-- PROBLEM DESCRIPTION --
Leave out the pictures and transcribe the rest of the records exactly.

=== Begin Enclosure ===

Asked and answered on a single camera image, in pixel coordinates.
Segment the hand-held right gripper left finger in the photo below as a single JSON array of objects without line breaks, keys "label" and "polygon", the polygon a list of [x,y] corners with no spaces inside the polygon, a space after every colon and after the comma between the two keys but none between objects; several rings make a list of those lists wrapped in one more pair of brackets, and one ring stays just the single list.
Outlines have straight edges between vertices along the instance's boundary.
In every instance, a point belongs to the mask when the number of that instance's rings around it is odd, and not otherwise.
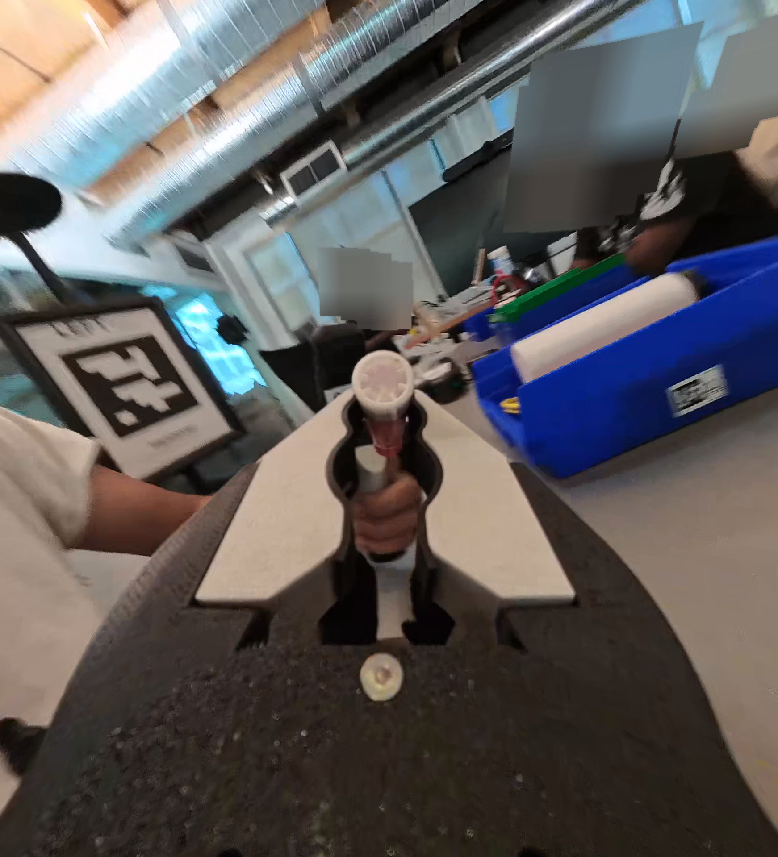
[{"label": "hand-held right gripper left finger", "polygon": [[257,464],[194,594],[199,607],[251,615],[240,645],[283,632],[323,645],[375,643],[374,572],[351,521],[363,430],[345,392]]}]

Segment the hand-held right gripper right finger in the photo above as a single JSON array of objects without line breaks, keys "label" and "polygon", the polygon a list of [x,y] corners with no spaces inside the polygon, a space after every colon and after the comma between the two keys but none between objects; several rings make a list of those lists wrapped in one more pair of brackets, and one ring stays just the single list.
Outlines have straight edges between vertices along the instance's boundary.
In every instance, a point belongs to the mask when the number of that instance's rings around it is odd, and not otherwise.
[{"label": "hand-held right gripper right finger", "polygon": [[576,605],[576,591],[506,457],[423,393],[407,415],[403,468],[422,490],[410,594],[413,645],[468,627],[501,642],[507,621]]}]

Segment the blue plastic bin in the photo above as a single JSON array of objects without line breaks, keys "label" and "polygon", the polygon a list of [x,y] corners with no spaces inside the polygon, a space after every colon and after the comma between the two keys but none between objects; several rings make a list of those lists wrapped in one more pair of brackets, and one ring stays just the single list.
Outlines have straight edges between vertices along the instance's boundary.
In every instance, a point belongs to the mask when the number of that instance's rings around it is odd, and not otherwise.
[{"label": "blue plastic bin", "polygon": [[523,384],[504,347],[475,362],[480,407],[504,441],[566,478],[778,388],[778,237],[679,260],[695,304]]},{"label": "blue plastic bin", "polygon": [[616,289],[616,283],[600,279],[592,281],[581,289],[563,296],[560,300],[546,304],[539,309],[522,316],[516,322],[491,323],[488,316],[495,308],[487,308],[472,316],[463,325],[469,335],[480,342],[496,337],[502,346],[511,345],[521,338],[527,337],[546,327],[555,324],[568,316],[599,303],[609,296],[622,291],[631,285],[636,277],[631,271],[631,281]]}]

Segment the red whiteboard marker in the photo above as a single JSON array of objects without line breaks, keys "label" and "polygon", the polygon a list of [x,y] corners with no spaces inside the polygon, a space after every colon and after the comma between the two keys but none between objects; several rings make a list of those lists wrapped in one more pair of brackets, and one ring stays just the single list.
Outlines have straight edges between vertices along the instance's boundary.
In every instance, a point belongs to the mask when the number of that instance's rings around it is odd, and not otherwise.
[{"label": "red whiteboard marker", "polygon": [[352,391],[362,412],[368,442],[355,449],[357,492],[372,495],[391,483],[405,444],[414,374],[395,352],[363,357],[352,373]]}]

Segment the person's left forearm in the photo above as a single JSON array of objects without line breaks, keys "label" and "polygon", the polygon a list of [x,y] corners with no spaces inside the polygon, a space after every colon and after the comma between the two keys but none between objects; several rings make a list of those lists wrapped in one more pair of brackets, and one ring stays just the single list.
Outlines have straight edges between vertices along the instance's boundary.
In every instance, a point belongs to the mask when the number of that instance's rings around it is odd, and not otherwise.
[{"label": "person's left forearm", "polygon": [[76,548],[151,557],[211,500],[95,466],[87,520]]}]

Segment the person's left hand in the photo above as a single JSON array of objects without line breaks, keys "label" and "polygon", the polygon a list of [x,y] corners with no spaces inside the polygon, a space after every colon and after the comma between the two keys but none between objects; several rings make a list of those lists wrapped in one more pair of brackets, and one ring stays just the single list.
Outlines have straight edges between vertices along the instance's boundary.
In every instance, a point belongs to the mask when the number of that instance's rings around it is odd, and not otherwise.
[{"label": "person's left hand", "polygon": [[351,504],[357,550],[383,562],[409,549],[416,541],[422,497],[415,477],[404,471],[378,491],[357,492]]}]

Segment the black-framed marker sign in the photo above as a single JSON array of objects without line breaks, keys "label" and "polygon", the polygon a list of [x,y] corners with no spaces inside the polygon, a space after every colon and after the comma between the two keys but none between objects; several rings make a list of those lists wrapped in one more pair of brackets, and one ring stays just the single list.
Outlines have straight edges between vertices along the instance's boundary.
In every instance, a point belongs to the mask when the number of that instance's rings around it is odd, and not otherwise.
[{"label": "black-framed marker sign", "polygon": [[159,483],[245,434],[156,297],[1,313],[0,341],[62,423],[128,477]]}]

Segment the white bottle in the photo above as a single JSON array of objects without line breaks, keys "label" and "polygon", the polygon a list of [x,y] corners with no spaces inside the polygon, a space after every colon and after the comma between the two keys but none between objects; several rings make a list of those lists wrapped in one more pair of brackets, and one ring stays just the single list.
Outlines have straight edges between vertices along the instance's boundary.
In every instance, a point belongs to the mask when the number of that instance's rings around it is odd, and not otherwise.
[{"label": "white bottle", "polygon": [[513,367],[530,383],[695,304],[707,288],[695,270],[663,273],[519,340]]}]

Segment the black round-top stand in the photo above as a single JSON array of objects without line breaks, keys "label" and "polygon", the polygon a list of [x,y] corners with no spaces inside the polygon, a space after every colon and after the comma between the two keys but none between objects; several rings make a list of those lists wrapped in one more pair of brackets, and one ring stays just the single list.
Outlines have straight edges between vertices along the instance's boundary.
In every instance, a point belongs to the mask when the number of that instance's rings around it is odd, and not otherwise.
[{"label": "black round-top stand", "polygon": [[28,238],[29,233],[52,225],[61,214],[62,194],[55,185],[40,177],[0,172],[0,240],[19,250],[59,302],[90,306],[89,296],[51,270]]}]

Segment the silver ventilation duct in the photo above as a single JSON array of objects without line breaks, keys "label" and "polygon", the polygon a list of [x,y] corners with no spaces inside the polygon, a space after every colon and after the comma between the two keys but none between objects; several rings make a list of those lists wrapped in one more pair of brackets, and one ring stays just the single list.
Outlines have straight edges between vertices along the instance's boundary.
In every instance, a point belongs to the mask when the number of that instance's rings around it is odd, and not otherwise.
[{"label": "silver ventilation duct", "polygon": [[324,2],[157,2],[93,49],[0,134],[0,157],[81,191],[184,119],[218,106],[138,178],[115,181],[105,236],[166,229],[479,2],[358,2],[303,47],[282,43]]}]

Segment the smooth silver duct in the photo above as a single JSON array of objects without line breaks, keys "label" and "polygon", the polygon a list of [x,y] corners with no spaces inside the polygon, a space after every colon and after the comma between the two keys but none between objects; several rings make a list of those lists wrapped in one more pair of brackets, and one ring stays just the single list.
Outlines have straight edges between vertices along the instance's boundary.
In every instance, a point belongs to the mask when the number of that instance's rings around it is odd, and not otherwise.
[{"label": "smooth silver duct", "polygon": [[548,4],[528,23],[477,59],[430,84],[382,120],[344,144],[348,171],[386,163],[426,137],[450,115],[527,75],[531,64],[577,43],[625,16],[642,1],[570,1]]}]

=== End Enclosure ===

-- WRITTEN RESPONSE --
Asked and answered on a single camera image, in pixel coordinates.
Segment the hand-held right gripper left finger in the photo below as a single JSON array of objects without line breaks, keys "label" and "polygon", the polygon a list of [x,y] corners with no spaces inside the polygon, a space after every colon and after the comma between the two keys but none between objects; several rings make a list of those lists wrapped in one more pair of brackets, and one ring stays just the single list.
Outlines have straight edges between vertices along the instance's boundary.
In every instance, a point belongs to the mask when the number of that instance's rings around it is odd, and not otherwise.
[{"label": "hand-held right gripper left finger", "polygon": [[257,464],[194,594],[199,607],[251,615],[240,645],[283,632],[323,645],[375,643],[374,572],[351,521],[363,430],[345,392]]}]

Segment the hand-held right gripper right finger in the photo above as a single JSON array of objects without line breaks, keys "label" and "polygon", the polygon a list of [x,y] corners with no spaces inside the polygon, a space after every colon and after the comma between the two keys but none between objects; several rings make a list of those lists wrapped in one more pair of brackets, and one ring stays just the single list.
Outlines have straight edges between vertices along the instance's boundary.
In every instance, a point belongs to the mask when the number of that instance's rings around it is odd, and not otherwise.
[{"label": "hand-held right gripper right finger", "polygon": [[576,605],[576,591],[506,457],[423,393],[407,415],[403,468],[422,490],[410,594],[413,645],[468,627],[501,642],[507,621]]}]

Segment the blue plastic bin in the photo above as a single JSON array of objects without line breaks, keys "label" and "polygon", the polygon a list of [x,y] corners with no spaces inside the polygon, a space after every colon and after the comma between the two keys but none between objects; several rings make a list of those lists wrapped in one more pair of brackets, and one ring stays just the single list.
Outlines have straight edges between vertices along the instance's boundary.
In every instance, a point belongs to the mask when the number of that instance's rings around it is odd, and not otherwise.
[{"label": "blue plastic bin", "polygon": [[523,384],[504,347],[475,362],[480,407],[504,441],[566,478],[778,388],[778,237],[679,260],[695,304]]},{"label": "blue plastic bin", "polygon": [[616,289],[616,283],[600,279],[592,281],[581,289],[563,296],[560,300],[546,304],[539,309],[522,316],[516,322],[491,323],[488,316],[495,308],[487,308],[472,316],[463,325],[469,335],[480,342],[496,337],[502,346],[511,345],[521,338],[527,337],[546,327],[555,324],[568,316],[599,303],[609,296],[622,291],[631,285],[636,277],[631,271],[631,281]]}]

Segment the red whiteboard marker in the photo above as a single JSON array of objects without line breaks, keys "label" and "polygon", the polygon a list of [x,y] corners with no spaces inside the polygon, a space after every colon and after the comma between the two keys but none between objects; several rings make a list of those lists wrapped in one more pair of brackets, and one ring stays just the single list.
Outlines have straight edges between vertices along the instance's boundary.
In every instance, a point belongs to the mask when the number of that instance's rings around it is odd, and not otherwise.
[{"label": "red whiteboard marker", "polygon": [[352,391],[362,412],[368,442],[355,449],[357,492],[372,495],[391,483],[405,444],[414,374],[395,352],[363,357],[352,373]]}]

Segment the person's left forearm in the photo above as a single JSON array of objects without line breaks, keys "label" and "polygon", the polygon a list of [x,y] corners with no spaces inside the polygon, a space after every colon and after the comma between the two keys but none between objects; several rings make a list of those lists wrapped in one more pair of brackets, and one ring stays just the single list.
Outlines have straight edges between vertices along the instance's boundary.
In every instance, a point belongs to the mask when the number of that instance's rings around it is odd, and not otherwise.
[{"label": "person's left forearm", "polygon": [[76,548],[151,557],[211,500],[95,466],[87,520]]}]

Segment the person's left hand in the photo above as a single JSON array of objects without line breaks, keys "label" and "polygon", the polygon a list of [x,y] corners with no spaces inside the polygon, a space after every colon and after the comma between the two keys but none between objects; several rings make a list of those lists wrapped in one more pair of brackets, and one ring stays just the single list.
Outlines have straight edges between vertices along the instance's boundary.
In every instance, a point belongs to the mask when the number of that instance's rings around it is odd, and not otherwise.
[{"label": "person's left hand", "polygon": [[351,504],[357,550],[383,562],[409,549],[416,541],[422,497],[415,477],[404,471],[378,491],[357,492]]}]

Segment the black-framed marker sign in the photo above as a single JSON array of objects without line breaks, keys "label" and "polygon", the polygon a list of [x,y] corners with no spaces inside the polygon, a space after every colon and after the comma between the two keys but none between objects; several rings make a list of those lists wrapped in one more pair of brackets, and one ring stays just the single list.
Outlines have straight edges between vertices along the instance's boundary.
In every instance, a point belongs to the mask when the number of that instance's rings around it is odd, and not otherwise.
[{"label": "black-framed marker sign", "polygon": [[159,483],[245,434],[156,297],[1,313],[0,341],[62,423],[128,477]]}]

Segment the white bottle in the photo above as a single JSON array of objects without line breaks, keys "label" and "polygon", the polygon a list of [x,y] corners with no spaces inside the polygon, a space after every colon and after the comma between the two keys but none between objects; several rings make a list of those lists wrapped in one more pair of brackets, and one ring stays just the single list.
Outlines have straight edges between vertices along the instance's boundary.
In every instance, a point belongs to the mask when the number of that instance's rings around it is odd, and not otherwise.
[{"label": "white bottle", "polygon": [[513,367],[530,383],[695,304],[707,288],[695,270],[663,273],[519,340]]}]

Segment the black round-top stand in the photo above as a single JSON array of objects without line breaks, keys "label" and "polygon", the polygon a list of [x,y] corners with no spaces inside the polygon, a space after every colon and after the comma between the two keys but none between objects; several rings make a list of those lists wrapped in one more pair of brackets, and one ring stays just the single list.
Outlines have straight edges between vertices along the instance's boundary.
In every instance, a point belongs to the mask when the number of that instance's rings around it is odd, and not otherwise.
[{"label": "black round-top stand", "polygon": [[28,238],[29,233],[52,225],[61,214],[62,194],[55,185],[40,177],[0,172],[0,240],[19,250],[59,302],[90,306],[89,296],[51,270]]}]

Segment the silver ventilation duct in the photo above as a single JSON array of objects without line breaks, keys "label" and "polygon", the polygon a list of [x,y] corners with no spaces inside the polygon, a space after every colon and after the comma between the two keys but none between objects; several rings make a list of those lists wrapped in one more pair of brackets, and one ring stays just the single list.
Outlines have straight edges between vertices along the instance's boundary.
In every instance, a point belongs to the mask when the number of that instance's rings around it is odd, and not otherwise.
[{"label": "silver ventilation duct", "polygon": [[324,2],[157,2],[93,49],[0,134],[0,157],[81,191],[184,119],[218,106],[138,178],[115,181],[105,236],[166,229],[479,2],[358,2],[303,47],[282,43]]}]

Segment the smooth silver duct in the photo above as a single JSON array of objects without line breaks, keys "label" and "polygon", the polygon a list of [x,y] corners with no spaces inside the polygon, a space after every colon and after the comma between the two keys but none between objects; several rings make a list of those lists wrapped in one more pair of brackets, and one ring stays just the single list.
Outlines have straight edges between vertices along the instance's boundary.
In every instance, a point belongs to the mask when the number of that instance's rings around it is odd, and not otherwise.
[{"label": "smooth silver duct", "polygon": [[548,4],[528,23],[477,59],[430,84],[382,120],[344,144],[348,171],[386,163],[426,137],[450,115],[527,75],[531,64],[577,43],[625,16],[642,1],[570,1]]}]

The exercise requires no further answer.